There was some muscle degradation / loss on the front shoulder blade that was noticeable, but that could have been from his wound. There wasn't much meat remaining covering that left shoulder where there was a 1" x 2" open wound in the skin. (picture attached). Initially I thought that the wound you see was where I hit the deer, but upon skinning the deer, I found that I had hit the buck just behind that lesion. That would explain the limp i thought I saw when he took a step. I only saw him limp once though and didn't make anything of it. I wish I took a picture of the deer skinned. That front shoulder down the foreleg was yellowish looking like it had been fighting infection. Unfortunately, we had to scrap that portion as it didn't look fit to consume.

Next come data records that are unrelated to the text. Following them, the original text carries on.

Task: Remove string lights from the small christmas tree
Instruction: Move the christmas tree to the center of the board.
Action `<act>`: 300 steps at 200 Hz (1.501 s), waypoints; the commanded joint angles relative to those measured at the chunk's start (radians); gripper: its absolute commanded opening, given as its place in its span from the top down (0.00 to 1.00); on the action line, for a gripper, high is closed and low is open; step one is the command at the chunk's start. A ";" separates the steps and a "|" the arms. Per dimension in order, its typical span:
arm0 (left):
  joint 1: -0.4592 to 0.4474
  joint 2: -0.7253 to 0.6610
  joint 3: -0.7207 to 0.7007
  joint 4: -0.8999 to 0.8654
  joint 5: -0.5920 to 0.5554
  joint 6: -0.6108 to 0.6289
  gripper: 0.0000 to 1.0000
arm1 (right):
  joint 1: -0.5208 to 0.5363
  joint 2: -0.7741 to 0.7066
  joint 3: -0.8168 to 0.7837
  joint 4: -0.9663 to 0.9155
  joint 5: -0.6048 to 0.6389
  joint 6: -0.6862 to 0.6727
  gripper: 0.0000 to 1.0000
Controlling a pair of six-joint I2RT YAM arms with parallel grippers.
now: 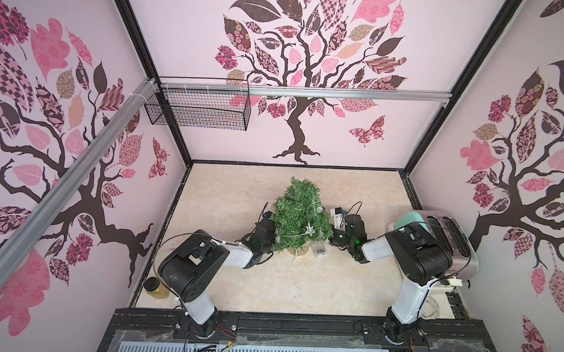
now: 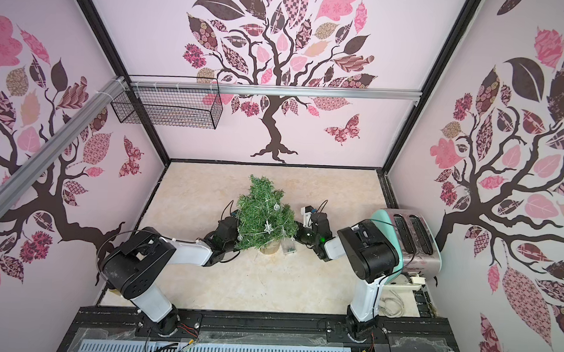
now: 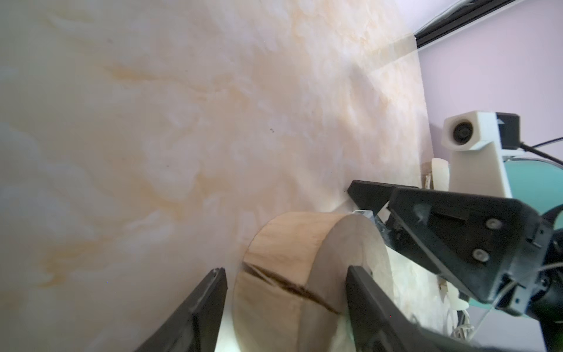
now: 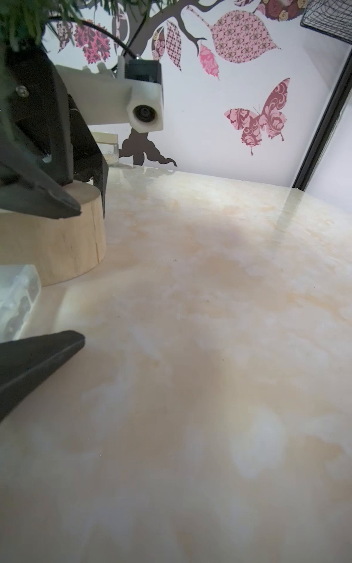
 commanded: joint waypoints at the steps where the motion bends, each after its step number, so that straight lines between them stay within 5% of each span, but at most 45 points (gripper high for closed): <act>1: -0.002 -0.055 -0.019 -0.145 -0.117 0.003 0.29 | 0.001 -0.045 0.014 -0.052 0.055 0.006 0.31; 104: 0.013 -0.335 -0.058 -0.456 -0.450 -0.057 0.25 | -0.207 -0.251 -0.045 -0.142 0.127 0.038 0.20; 163: 0.011 -0.747 -0.111 -0.701 -0.514 -0.100 0.22 | -0.242 -0.560 -0.037 -0.306 0.216 -0.034 0.17; 198: 0.012 -0.982 -0.093 -0.804 -0.567 -0.097 0.18 | -0.242 -0.691 -0.013 -0.303 0.106 -0.010 0.11; 249: 0.012 -1.046 0.079 -0.883 -0.509 -0.016 0.07 | -0.196 -0.920 -0.002 -0.366 -0.071 -0.058 0.17; 273: 0.012 -1.012 0.183 -0.938 -0.438 0.050 0.07 | -0.084 -1.036 0.053 -0.565 -0.027 -0.221 0.29; 300: 0.012 -0.992 0.208 -0.909 -0.354 0.077 0.11 | -0.060 -1.140 0.028 -0.532 -0.081 -0.209 0.41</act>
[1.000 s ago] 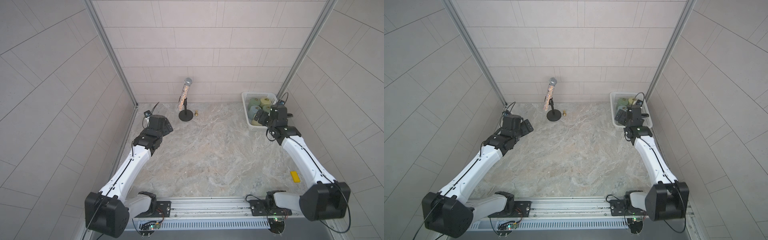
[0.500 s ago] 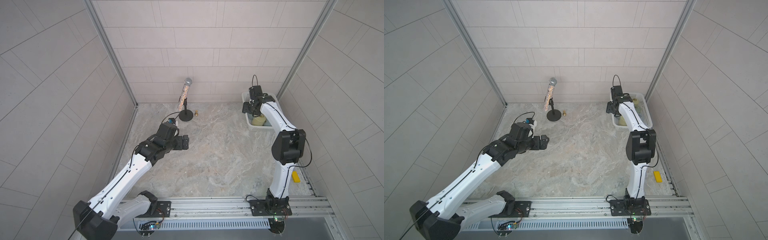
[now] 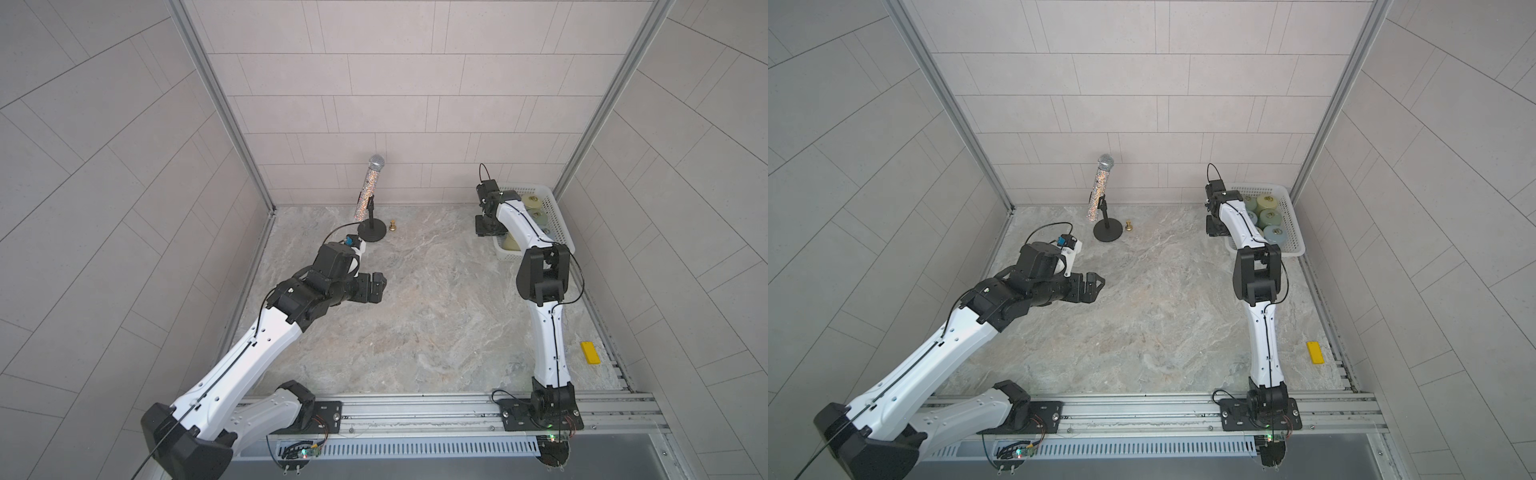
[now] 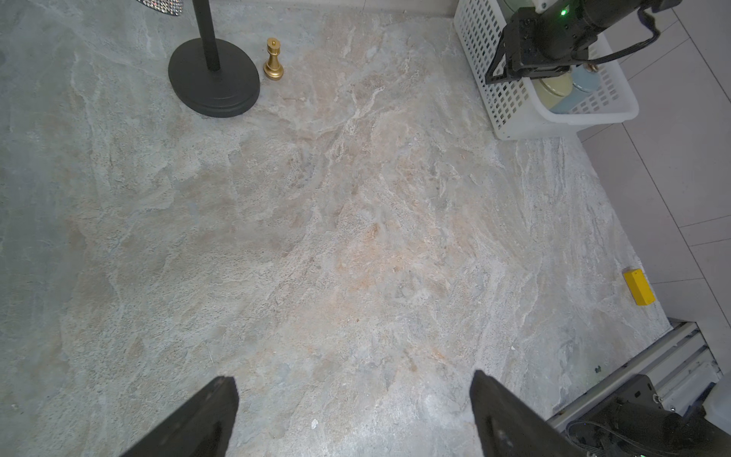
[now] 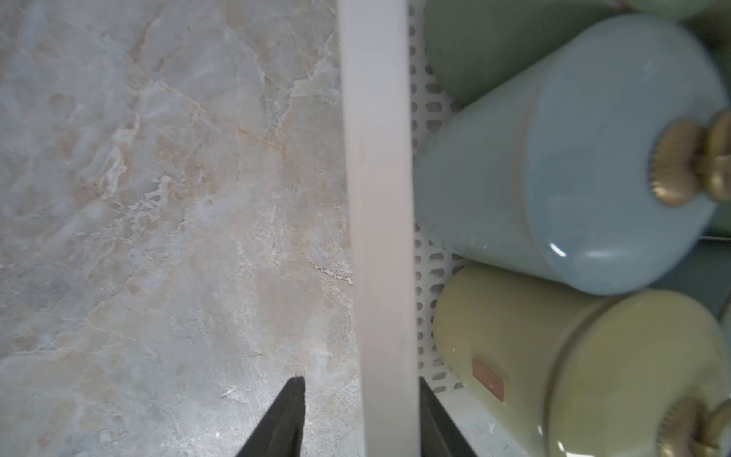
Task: Take the tea canister out of the basket
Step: Move the basket to the center of the board.
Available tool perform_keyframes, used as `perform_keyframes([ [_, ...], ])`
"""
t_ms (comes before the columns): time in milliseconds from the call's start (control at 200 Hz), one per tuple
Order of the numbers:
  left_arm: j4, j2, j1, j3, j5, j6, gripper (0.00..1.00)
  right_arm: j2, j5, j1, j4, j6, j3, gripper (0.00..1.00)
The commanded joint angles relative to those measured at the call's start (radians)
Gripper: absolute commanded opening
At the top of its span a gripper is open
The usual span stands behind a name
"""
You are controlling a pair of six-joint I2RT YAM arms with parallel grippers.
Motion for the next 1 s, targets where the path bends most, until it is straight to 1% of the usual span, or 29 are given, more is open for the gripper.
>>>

This is somewhat of a case of which came first, chicken or the egg. Open wound must've caused muscle atrophy and infection. As long as it is confined to that front left shoulder, the backstraps and hind quarters should be good, right? Sounds like the worms could have been there already or could have been introduced by the wound? My dad has the neck, ribs, right front shoulder, and legs. So he could be more at risk given the proximity.

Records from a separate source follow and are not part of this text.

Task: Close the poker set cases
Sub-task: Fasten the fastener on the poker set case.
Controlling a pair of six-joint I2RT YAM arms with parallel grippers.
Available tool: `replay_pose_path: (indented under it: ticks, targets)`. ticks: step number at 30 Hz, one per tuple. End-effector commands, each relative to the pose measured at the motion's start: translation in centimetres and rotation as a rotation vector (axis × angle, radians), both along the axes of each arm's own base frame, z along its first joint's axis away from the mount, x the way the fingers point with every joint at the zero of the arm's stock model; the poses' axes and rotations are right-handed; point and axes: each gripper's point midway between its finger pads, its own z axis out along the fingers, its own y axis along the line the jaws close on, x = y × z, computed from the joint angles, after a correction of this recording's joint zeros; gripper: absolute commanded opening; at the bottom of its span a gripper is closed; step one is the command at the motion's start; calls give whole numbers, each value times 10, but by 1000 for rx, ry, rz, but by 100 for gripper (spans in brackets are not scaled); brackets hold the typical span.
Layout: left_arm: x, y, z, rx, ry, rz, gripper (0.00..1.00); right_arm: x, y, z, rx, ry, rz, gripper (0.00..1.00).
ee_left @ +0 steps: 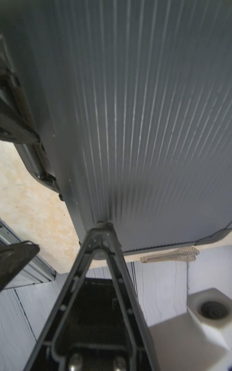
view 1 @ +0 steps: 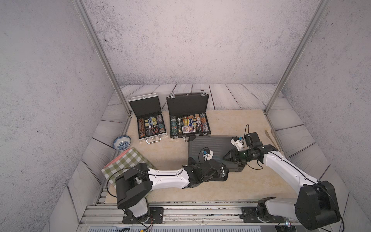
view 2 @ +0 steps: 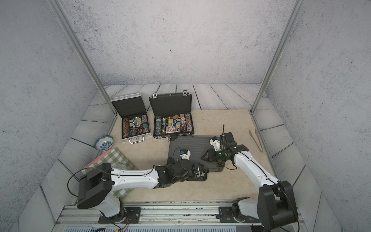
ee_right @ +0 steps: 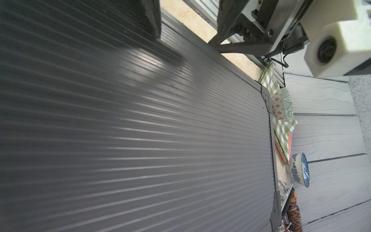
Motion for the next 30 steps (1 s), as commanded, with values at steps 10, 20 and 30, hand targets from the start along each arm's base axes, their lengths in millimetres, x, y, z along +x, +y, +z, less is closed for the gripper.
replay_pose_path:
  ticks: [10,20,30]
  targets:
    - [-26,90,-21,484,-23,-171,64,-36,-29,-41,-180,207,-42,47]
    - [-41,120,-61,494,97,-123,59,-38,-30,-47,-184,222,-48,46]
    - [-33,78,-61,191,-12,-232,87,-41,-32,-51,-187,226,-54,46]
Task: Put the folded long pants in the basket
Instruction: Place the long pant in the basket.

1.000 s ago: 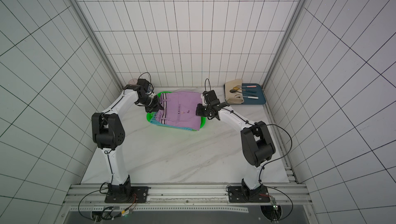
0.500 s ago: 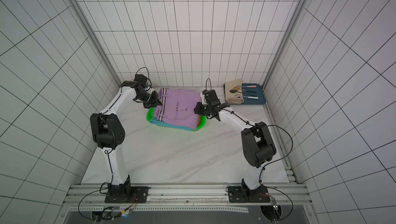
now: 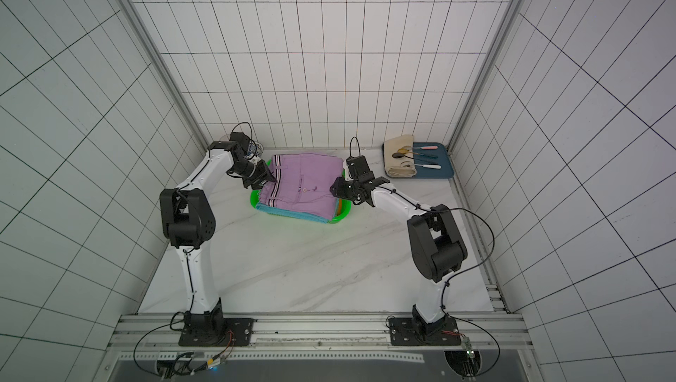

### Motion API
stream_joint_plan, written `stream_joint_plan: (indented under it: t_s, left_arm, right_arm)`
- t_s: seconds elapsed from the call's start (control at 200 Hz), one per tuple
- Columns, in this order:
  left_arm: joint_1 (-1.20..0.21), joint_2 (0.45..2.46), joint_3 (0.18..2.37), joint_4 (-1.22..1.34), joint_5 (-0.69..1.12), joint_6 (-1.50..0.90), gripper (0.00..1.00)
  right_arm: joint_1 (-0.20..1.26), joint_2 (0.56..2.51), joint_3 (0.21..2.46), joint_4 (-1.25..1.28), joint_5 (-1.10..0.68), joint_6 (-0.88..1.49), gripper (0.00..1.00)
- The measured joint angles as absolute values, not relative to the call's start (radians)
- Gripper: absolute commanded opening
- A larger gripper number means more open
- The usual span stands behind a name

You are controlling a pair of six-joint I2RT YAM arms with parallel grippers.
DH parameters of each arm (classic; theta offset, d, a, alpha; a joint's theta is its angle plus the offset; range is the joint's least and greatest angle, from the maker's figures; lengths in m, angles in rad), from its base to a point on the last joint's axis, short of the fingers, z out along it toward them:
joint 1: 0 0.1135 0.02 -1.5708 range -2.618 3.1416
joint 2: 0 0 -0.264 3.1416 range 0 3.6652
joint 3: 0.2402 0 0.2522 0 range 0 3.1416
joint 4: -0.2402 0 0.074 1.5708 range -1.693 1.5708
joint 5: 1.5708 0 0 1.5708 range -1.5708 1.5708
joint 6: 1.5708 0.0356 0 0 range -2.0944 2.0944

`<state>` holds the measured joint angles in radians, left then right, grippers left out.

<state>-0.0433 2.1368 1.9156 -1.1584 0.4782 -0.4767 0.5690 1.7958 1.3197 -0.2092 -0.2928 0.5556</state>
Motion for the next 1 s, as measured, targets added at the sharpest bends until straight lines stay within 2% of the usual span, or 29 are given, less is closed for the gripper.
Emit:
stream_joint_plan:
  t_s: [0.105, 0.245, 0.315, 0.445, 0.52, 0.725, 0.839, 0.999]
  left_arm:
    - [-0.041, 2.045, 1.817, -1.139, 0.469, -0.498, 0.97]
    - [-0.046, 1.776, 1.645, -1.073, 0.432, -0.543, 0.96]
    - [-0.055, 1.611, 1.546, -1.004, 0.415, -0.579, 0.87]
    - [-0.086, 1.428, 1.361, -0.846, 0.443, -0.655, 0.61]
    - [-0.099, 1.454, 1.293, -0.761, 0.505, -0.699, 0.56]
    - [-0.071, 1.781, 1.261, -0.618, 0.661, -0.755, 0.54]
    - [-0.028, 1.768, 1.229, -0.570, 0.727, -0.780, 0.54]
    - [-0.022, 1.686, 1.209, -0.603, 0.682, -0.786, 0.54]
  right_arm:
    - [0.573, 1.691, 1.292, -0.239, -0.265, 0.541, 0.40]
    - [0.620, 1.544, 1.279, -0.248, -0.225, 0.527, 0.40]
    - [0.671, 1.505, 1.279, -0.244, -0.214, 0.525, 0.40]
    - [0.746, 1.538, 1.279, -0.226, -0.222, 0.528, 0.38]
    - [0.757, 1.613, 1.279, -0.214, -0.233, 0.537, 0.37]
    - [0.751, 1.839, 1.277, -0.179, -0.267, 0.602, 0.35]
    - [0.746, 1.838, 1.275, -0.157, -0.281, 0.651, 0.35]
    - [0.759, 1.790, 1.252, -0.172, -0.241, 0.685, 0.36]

I'll try to do further research on Setaria Cervi.

By the way, I have another picture with my tag attached. Lol.

Regards, Martin.

  • 276973_88910615677_262679923_q.jpg
    Arizona Game and Fish Department

    Hi Martin: I ran your email past Dr. Justice-Allen again, and here was her reply:

    "The worms that Martin saw are still most likely to be Setaria cervi and were not introduced thru the wound. The backstraps and majority of the carcass should be fine. The wound looks pretty fresh and I don’t see a lot of infection. If I were him, I’d trash the shoulder and the some of the adjacent neck (he could cook the best parts of it really well and feed it to his dogs if he has any – they won’t mind any quality issues and cooking it will get rid of the bacteria, discard anything adjacent to the wound)."

    Anne Justice-Allen, DVM State Wildlife Health Specialist Arizona Game and Fish Dept.